Chăm : autrefois marchands maritimes et indianisés, ils se sont réfugiés dans les plateaux au centre-sud du Việt Nam, laissant de magnifiques temples en brique et une statuaire de grès fascinante. Leurs petits royaumes florissants qui composait le Champā furent abandonnés peu à peu aux Kinh colonisateurs dans leur marche vers le Sud, elle même plus ou moins supervisée par les empereurs à Thanh Long (Hà Nọi) puis par les seigneurs Nguyễn (encore eux…) à Phú Xuân (Huế).
Les Chăm sont maintenant en partie musulmans (sans appliquer la Charia). Toujours l’influence de la zone indienne avec les Tamouls. Des vêtements ont déjà été photographiés lors de la visite du musée dédié à Đà Nẵng l’an dernier.
Mnong Gar : que Georges Condaminas a étudié en immersion de terrain. Le livre Nous avons mangé la forêt relate cette histoire. Une exposition temporaire lui a été dédiée au musée du quai Branly en 2006.

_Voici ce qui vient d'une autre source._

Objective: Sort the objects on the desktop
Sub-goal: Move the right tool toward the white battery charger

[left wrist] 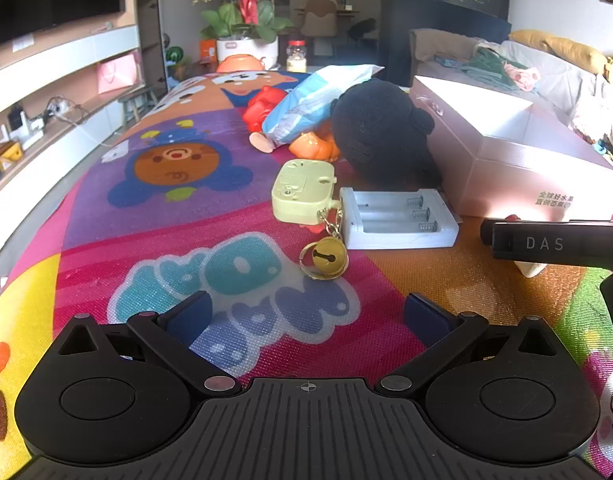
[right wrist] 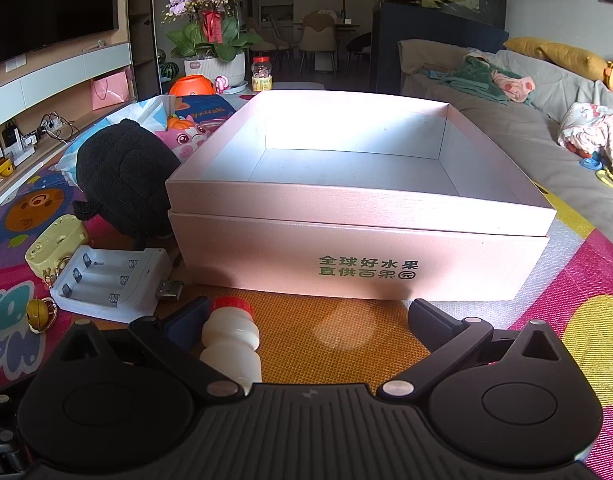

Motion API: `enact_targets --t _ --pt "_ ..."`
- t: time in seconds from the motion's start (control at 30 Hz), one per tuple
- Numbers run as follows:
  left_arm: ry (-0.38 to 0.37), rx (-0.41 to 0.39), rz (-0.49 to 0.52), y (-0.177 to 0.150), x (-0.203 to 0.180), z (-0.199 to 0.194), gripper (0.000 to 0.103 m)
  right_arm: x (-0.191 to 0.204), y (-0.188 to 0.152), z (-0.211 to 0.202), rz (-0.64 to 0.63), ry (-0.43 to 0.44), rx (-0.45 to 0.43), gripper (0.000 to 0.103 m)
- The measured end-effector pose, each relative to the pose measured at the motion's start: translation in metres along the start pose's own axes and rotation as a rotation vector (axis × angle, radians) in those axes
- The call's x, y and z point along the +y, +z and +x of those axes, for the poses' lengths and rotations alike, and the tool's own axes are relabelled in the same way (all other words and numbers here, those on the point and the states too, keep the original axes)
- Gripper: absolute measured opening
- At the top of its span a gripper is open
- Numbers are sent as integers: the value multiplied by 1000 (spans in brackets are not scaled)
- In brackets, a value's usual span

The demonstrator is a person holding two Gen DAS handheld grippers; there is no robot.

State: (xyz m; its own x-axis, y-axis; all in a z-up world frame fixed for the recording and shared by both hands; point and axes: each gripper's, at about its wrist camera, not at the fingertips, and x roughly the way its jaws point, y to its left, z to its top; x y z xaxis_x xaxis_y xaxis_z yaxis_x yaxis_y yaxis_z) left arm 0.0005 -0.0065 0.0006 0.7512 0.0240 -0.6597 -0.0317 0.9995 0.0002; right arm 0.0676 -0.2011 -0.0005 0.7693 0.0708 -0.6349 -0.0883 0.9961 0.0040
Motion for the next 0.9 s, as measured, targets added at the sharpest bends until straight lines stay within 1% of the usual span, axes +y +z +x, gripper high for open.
enact_targets --t 0.2,0.9 --pt "0 0 0 0 0 0 103 0 -5 -3 -2 2 -1 103" --pt "-1 -1 -1 0 1 -1 103 0 -5 -3 -3 3 -1 103"
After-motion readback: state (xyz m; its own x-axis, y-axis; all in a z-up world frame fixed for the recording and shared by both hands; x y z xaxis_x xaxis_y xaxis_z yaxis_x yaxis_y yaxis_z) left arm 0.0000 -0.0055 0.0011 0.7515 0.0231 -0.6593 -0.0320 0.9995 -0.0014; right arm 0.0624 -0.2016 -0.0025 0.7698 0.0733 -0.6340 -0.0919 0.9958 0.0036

Xtiêng : dont le dialect proche de la langue Bahnar, habitant dans l’intérieur des terres au nord de Sài Gòn. C’est ce groupe qu’a fréquenté Georges Bloy dans ses aventures malheureuses en Cochinchine.
H’re : à l’ouest (donc à l’intérieur des terres) des provinces côtières de Quảng Ngãi et Bình Định, centre Việt Nam.
Giẻ : faisant partie de la branche linguistique Bahnar. Province de Kon Tum.
Ma : dans la province de Lâm Đồng (là où se trouve aussi la ville de Đà Lạt).